Pengukuran derajat putih ini penting dilakukan pada sampel tepung-tepungan karena dapat digunakan sebagai standar mutu. Pengukuran derajat putih ini berprinsip refleksi cahaya dari permukaan sampel yang kemudian diukur dan dibandingkan dengan standar.

Pengukuran dilakukan dengan menempatkan sejumlah sampel dalam wadah sampel hingga penuh, kemudian diratakan hingga tidak ada ruang kosong.

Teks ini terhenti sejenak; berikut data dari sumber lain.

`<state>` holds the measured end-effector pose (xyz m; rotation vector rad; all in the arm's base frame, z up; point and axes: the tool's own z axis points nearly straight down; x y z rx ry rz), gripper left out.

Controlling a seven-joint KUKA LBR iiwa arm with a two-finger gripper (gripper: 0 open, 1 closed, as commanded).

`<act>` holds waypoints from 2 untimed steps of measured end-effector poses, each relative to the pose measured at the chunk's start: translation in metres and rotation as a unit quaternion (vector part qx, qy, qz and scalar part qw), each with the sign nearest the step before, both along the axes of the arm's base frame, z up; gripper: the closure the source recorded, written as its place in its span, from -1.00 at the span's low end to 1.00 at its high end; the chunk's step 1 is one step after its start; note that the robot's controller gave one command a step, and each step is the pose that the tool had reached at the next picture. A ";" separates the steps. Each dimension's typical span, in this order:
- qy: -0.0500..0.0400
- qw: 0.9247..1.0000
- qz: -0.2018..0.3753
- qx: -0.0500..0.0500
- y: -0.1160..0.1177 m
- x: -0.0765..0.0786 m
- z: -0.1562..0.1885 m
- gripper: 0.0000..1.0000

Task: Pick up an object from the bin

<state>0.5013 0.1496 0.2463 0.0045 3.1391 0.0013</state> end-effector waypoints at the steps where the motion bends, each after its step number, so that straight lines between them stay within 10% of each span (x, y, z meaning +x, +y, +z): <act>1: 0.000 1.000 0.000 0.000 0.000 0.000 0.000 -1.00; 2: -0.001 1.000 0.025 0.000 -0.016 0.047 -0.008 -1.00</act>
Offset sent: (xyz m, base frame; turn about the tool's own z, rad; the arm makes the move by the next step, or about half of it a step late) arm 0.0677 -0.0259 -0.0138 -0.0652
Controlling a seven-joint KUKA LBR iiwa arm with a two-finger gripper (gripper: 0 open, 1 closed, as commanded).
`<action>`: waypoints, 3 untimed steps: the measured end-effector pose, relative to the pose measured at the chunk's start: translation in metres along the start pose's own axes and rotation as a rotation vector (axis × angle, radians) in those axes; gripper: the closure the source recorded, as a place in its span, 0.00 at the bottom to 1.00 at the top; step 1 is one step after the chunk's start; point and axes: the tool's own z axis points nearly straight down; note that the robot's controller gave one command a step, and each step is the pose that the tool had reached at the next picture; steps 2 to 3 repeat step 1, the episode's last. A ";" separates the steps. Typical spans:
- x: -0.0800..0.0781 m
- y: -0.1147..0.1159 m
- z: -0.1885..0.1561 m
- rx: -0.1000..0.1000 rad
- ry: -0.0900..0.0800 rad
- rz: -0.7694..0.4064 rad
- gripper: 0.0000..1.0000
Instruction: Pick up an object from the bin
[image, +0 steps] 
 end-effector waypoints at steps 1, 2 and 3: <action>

Kemudian wadah sampel yang telah berisi sampel tersbut dimasukkan kedalam slot sensor dan nilai yang tertera pada layar whitessmeter adalah nilai derajat putih sampel. Sebelumnya alat dikalibrasi dengan plat putih MgO dengan nilai derajat putih adalah 100%.

b. Pengukuran Viskositas (flow ability).

Viskositas merupakan salah satu parameter penting dalam sifat reologi pangan. Viskositas dapat mempengaruhi sensasi dalam mulut saat makanan dikonsumsi. Dalam bahan pangan yang berupa cairan viskositas sangat mempengaruhi penerimaan konsumen terhadap produk (Winarno, 1995).

Rasio rehidrasi adalah rasio air yang digunakan untuk menyeduh minuman hingga diperoleh konsistensi yang sesuai dengan minuman sejenis komersial yang telah ada dipasaran. Hal ini perlu dilakukan untuk menentukan takaran saji untuk memperoleh kelarutan optimum dan meningkatkan efisiensi minuman. Kurang jelasnya aturan penyajian dapat mengakibatkan tidak tercapainya kondisi yang sesuai dengan penerimaan konsumen yang dapat berakibat tingginya keluhan konsumen yang akan mengurangi nilai jual produk.

Pengukuran rasio rehidrasi dilakukan dengan membandingkan jumlah air yang diperlukan untuk mencapai viskositas yang sama dengan susu komersial yang telah ada di pasaran. Pengukuran dilakukan dengan viskometer Brookfield.

Probe yang digunakan adalah probe no.1 yang berbentuk silinder dengan diameter 35mm.